1911 Encyclopædia Britannica/Turretin
TURRETIN, or Turretini, the name of three Swiss divines.
Benoît Turretin (1588–1631), the son of Francesco Turretini, a native of Lucca, who settled in Geneva in 1579, was born at Zürich on the 9th of November 1588. He was ordained a pastor in Geneva in 1612, and became professor of theology in 1618. In 1620 he represented the Genevan Church at the national synod of Alais, when the decrees of the synod of Dort were introduced into France; and in 1621 he was sent on a successful mission to the states-general of Holland, and to the authorities of the Hanseatic towns, with reference to the defence of Geneva against the threatened attacks of the duke of Savoy. He published in 1618–1620 (2 vols.) a defence of the Genevan translation of the Bible, Eine Verteidigung der genfer Bibelübersetzung (Défense de la fidélité des traductions de la Bible faites à Genève), against P. Cotton's Genève plagiaire. He died on the 4th of March 1631.
François Turretin (1623–1687), son of the preceding, was born at Geneva on the 17th of October 1623. After studying theology in Geneva, Leiden and France, he became pastor of the Italian congregation in Geneva in 1647; after a brief pastorate at Lyons he again returned to Geneva as professor of theology in 1653, having modestly declined a professorship of philosophy in 1650. He was one of the most influential supporters of the Formula Consensus Helvetica, drawn up chiefly by Johann Heinrich Heidegger (1633–1698), in 1675, and of the particular type of Calvinistic theology which that symbol embodied, and an opponent of the theology of Moses Amyraut and the school of Saumur. His Institutio theologicae elencticae (3 vols., Geneva 1680–1683) has passed through frequent editions, the last reprint having been made in Edinburgh in 1847–1848. He was also the author of volumes entitled De satisfactione Christi disputationes (Geneva, 1666) and De necessaria secessione nostra ab ecclesia romana (Geneva, 1687). He died on the 28th of September 1687.

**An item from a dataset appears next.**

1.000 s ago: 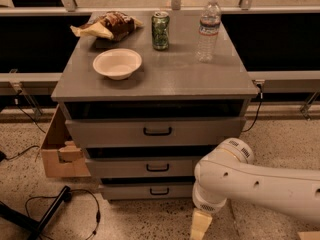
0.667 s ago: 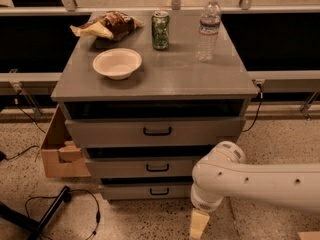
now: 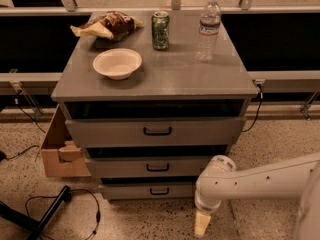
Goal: Open bottom drawer
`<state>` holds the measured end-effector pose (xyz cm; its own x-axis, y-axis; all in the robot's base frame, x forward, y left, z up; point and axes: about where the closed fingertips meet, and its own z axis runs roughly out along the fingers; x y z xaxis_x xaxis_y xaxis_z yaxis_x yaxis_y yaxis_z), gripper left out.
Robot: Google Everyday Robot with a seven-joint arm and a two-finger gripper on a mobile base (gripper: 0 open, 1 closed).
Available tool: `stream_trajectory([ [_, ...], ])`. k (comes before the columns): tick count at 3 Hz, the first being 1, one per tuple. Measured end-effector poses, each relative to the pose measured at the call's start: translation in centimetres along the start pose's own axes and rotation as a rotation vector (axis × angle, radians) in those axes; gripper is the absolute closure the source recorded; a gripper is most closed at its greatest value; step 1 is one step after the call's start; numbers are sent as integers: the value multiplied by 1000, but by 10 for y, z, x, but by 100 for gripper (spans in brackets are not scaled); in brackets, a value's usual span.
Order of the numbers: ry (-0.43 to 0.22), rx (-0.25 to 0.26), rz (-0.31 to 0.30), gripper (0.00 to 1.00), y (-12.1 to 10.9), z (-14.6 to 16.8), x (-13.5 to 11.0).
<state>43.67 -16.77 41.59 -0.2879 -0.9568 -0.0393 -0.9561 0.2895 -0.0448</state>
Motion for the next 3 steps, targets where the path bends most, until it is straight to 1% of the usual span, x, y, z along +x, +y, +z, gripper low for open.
stream_trajectory([
  [1, 58, 43, 64, 0, -44, 90, 38],
  [2, 57, 40, 68, 0, -44, 93, 38],
  [3, 29, 41, 49, 0, -51, 112, 26],
])
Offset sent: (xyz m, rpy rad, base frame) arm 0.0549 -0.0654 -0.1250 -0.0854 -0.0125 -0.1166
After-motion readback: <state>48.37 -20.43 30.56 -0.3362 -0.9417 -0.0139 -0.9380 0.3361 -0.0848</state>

Jean Alphonse Turretin (1671–1737), son of the preceding, was born at Geneva on the 13th of August 1671. He studied theology at Geneva under L. Tronchin, and after travelling in Holland, England and France was received into the “Vénérable Compagnie des Pasteurs” of Geneva in 1693. Here he became pastor of the Italian congregation, and in 1697 professor of church history, and later (1705) of theology. During the next forty years of his life he enjoyed great influence in Geneva as the advocate of a more liberal theology than had prevailed under the preceding generation, and it was largely through his instrumentality that the rule obliging ministers to subscribe to the Formula Consensus Helvetica was abolished in 1706, and the Consensus itself renounced in 1725. He also wrote and laboured for the promotion of union between the Reformed and Lutheran Churches, his most important work in this connexion being Nubes testium pro moderato et pacifico de rebus theologicis judicio, et instituenda inter Protestantes concordia (Geneva, 1729). Besides this he wrote Cogitationes et dissertationes theologicae, on the principles of natural and revealed religion (2 vols., Geneva, 1737; in French, Traité de la vérité de la religion chrétienne) and commentaries on Thessalonians and Romans. He died on the 1st of May 1737.
See E. de Budé, François et J. Alphonse Turretini (2 vols., 1880), and Lettres inédites à Jean Alphonse Turretini (3 vols., 1887–1888); F. Turretini, Notice biographique sur Bénédict Turretini (1871); C. Borgeaud, Histoire de l’université de Genève (1900).